Could you please find each line in the records that contains the word "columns" and copy it?

Segment Start: TASK INPUT

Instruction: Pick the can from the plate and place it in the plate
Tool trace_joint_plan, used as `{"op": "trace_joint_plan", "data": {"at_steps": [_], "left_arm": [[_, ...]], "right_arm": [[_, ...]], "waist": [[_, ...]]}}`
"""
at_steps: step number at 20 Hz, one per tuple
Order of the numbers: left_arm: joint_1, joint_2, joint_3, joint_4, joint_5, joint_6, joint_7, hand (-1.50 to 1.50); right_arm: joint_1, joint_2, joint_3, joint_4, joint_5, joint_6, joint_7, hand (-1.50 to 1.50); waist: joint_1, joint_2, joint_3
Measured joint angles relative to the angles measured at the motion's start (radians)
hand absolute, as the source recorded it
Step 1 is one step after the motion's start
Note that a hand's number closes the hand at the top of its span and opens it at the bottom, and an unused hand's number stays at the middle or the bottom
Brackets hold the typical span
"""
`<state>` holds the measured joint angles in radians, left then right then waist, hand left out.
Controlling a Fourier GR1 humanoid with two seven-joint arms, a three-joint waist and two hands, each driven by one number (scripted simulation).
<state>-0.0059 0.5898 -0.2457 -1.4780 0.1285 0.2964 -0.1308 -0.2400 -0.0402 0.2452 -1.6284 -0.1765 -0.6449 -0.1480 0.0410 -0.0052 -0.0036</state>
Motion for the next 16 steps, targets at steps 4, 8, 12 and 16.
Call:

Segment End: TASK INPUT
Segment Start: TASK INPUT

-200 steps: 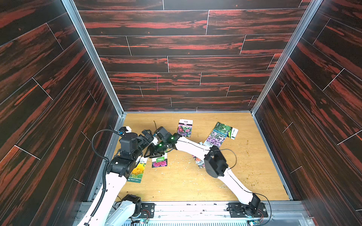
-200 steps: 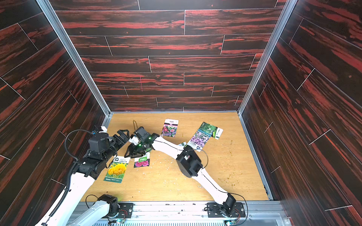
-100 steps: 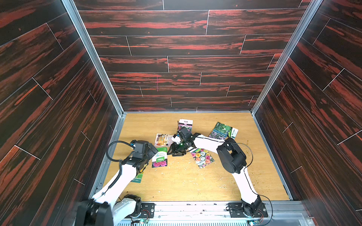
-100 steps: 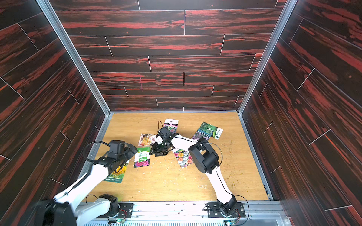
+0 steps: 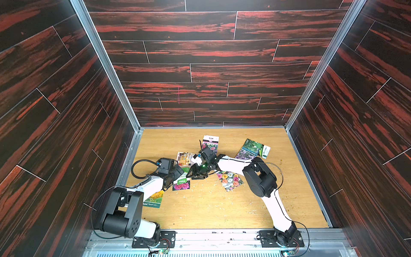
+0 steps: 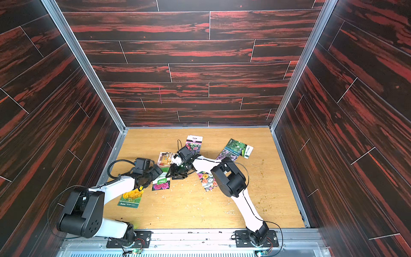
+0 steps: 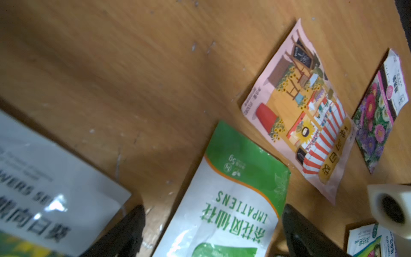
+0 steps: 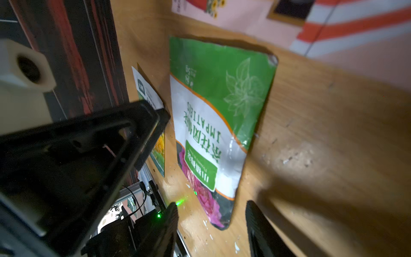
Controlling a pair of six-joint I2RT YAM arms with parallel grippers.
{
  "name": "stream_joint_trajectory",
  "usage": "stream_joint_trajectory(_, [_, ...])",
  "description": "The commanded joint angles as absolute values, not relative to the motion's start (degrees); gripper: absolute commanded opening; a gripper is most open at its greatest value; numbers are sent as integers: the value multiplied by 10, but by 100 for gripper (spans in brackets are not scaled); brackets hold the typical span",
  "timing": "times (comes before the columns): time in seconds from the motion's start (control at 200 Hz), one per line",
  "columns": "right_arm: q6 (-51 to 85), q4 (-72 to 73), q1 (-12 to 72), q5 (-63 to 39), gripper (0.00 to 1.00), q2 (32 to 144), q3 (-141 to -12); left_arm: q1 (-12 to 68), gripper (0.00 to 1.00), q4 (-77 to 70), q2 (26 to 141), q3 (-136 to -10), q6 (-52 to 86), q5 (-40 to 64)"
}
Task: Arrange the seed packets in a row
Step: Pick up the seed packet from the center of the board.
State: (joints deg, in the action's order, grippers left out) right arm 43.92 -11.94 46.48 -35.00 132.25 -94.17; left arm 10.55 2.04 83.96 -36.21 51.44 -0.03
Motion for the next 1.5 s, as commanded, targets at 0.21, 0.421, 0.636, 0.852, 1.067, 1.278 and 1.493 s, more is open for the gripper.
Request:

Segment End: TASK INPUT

(SOLUTION FOR THIS TASK):
  "timing": "times (comes before the columns): time in seconds from the motion's start (control at 200 Hz), one per line",
  "columns": "right_arm: q6 (-51 to 85), q4 (-72 to 73), q1 (-12 to 72), q5 (-63 to 39), gripper (0.00 to 1.00), q2 (32 to 144), q3 (-141 to -12); left_arm: q1 (-12 to 68), gripper (0.00 to 1.00), q4 (-77 to 70), q2 (26 to 141), q3 (-136 to -10), q6 (-52 to 86), q5 (-40 to 64)"

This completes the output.